Leica M9, 40mm 1.4 Voigtlander Nokton

Think of the world not as a place made up of things or solid objects to be photographed, but instead as a place where light exists.

You see what I’m talking about when I’m talking about half-asleep thoughts? Thank you and good night, ladies and gentlemen. Let me repeat it.

Think of the world not as a place made up of things or solid objects to be photographed, but instead as a place where light exists.

Because light in an infinite number of variations certainly does exist in this world. It shines down upon, through, wraps around, bounces off, backlights, highlights, dapples, washes over, peeks through, reflects off of, illuminates, obscures, virtually everything in this world and all of that enters into our consciousness, or DOESN’T, which is what we’re trying to correct here, through our eyes and through our lenses onto the plane of film or sensor we’re using to capture it all for posterity.

Light has so many different colors and shapes and effects upon whatever it touches or is near that it’s far beyond the scope of this blog post to even go into any of that. And it’s not important for the ideas that I’m trying to solidify in my own creative mind to try to address any of it at this time.

This post here on 50lux.com is more about what we all can maybe derive or benefit from in the form of an internal tweaking of our perspectives on light as it exists all around us and in our photography.

The important thing to keep in mind about light is that it can be as easily photographed, and as easily sought out as a subject to be photographed as a flower, a snow-capped mountain, a beautiful woman, or anything else that people almost instinctively point their cameras at before hitting the shutter release.

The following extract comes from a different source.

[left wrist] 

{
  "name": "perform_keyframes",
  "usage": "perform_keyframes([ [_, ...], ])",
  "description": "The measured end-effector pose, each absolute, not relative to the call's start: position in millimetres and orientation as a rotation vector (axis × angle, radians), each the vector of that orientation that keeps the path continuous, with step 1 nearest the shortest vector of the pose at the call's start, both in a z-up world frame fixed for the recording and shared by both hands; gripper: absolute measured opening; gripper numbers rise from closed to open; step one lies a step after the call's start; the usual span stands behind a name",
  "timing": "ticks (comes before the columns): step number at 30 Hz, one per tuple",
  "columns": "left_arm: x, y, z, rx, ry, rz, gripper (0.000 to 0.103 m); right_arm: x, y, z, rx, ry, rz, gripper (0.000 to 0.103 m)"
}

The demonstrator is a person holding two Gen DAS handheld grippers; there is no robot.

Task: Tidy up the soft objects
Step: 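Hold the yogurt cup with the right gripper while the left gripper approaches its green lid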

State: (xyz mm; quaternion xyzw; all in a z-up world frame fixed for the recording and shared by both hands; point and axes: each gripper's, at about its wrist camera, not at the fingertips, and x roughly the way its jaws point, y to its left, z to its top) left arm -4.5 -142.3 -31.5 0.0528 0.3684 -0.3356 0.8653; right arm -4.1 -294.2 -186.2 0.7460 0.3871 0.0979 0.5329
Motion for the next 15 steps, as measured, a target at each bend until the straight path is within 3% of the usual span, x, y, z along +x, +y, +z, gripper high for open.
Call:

As you probably remember, like me, from reading it somewhere, whenever you take a picture, you really are only photographing reflected light anyway. Why not make a concerted effort on light’s behalf?

So now try it! Go out and, instead of looking to photograph mere things, solid or liquid objects of the Earth, as an ongoing exercise for your photographic eye and mind look past all that stuff and look only for light, wherever and in whatever form that you find it. Take pictures of that light. Make pictures from it.

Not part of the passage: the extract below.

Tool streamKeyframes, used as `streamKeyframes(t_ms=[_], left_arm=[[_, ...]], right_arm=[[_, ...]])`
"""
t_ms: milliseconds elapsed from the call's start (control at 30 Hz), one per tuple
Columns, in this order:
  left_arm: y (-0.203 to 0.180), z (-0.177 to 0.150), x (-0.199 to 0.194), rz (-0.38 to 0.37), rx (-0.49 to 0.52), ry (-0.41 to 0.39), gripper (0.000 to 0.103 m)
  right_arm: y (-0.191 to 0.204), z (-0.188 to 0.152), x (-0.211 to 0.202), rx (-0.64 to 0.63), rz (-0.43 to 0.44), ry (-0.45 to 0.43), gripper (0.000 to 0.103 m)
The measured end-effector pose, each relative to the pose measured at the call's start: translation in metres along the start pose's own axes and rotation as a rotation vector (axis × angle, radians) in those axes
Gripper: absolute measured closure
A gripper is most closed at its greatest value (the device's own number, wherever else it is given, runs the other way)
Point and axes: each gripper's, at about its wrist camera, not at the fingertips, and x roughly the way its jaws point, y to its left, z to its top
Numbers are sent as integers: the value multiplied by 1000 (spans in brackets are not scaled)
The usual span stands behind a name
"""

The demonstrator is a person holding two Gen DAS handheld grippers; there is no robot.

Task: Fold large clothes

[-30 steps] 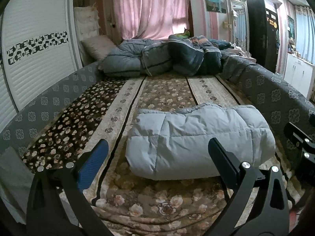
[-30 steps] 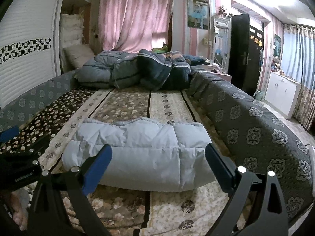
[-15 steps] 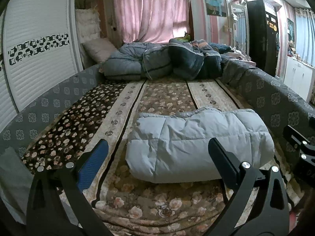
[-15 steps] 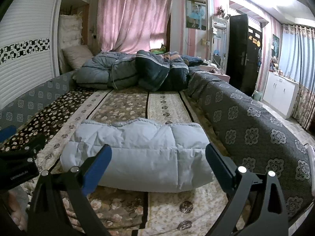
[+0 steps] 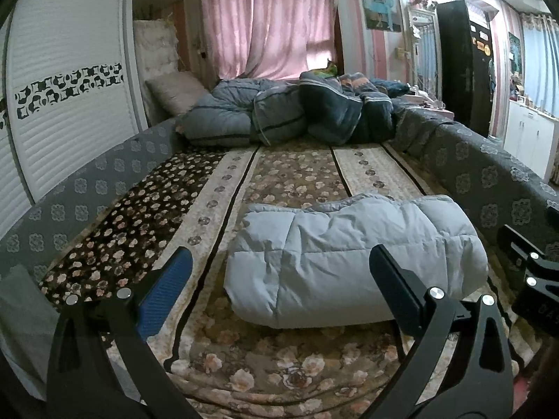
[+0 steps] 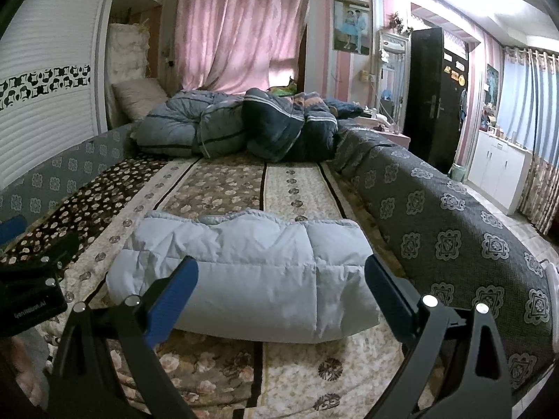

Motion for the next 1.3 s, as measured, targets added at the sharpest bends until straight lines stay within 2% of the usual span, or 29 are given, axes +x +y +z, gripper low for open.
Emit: streamKeyframes(t_ms=[633,1067,1300], left_arm=[[5,-4,14,-46,-3,53,3],[7,-2,12,-45,-13,45,3],[6,0,0,-37,-9,12,3]], right_arm=[[-6,-1,7,-6,1,11,7],[-7,-4,9,-6,-4,3,7],[-6,-3,8,-11,-4,1,7]])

Leica M9, 50mm f2 Summicron-M

If you’ve ever asked yourself or anyone else what’s the best way to radically change how you see as a photographer, then this is what I would suggest. Stop looking for and at everything around you as subject-objects, and instead allow yourself to look for and see only light.

Forever?, you might be asking. No. And then again, YES! Absolutely. Because we are talking about change here and hopefully permanent change. Some of us are always looking to change or open up our vision as photographers.

For now I suggest maybe working without your camera and going through your day looking past objects and people that you would normally focus your attention on and trying to see only the light and thinking about what you’re seeing wherever you do find light.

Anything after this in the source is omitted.